**EXERCISE DIRECTIONS:**
Give back, exactly and with nothing added, the lines that run from the one containing "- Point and" to the final line below.

**DATA SHOWN:**
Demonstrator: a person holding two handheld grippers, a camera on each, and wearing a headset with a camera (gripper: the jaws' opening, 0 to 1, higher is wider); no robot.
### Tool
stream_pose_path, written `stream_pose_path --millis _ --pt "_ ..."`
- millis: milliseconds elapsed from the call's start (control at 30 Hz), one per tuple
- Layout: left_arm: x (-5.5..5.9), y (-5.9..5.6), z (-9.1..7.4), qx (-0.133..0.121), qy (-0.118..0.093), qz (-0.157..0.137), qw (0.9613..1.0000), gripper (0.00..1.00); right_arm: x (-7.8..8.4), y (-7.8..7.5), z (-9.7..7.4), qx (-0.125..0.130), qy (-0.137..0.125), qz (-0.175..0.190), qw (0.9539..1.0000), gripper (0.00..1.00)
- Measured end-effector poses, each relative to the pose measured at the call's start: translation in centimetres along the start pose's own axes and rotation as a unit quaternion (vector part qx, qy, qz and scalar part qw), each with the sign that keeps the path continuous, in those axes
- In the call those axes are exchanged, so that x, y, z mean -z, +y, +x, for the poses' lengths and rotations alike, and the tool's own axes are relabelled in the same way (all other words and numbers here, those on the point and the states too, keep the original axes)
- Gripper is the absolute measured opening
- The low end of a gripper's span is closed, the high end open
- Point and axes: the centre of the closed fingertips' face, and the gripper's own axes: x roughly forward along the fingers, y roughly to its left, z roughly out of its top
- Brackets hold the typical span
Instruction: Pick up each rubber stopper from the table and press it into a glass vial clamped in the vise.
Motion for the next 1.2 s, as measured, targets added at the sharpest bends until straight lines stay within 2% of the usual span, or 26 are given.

**EXERCISE OUTPUT:**
- Point and axes: the centre of the closed fingertips' face, and the gripper's own axes: x roughly forward along the fingers, y roughly to its left, z roughly out of its top
- Brackets hold the typical span
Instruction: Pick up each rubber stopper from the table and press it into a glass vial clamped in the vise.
Motion for the next 1.2 s, as measured, targets added at the sharpest bends until straight lines stay within 2% of the usual span, or 26 are given.

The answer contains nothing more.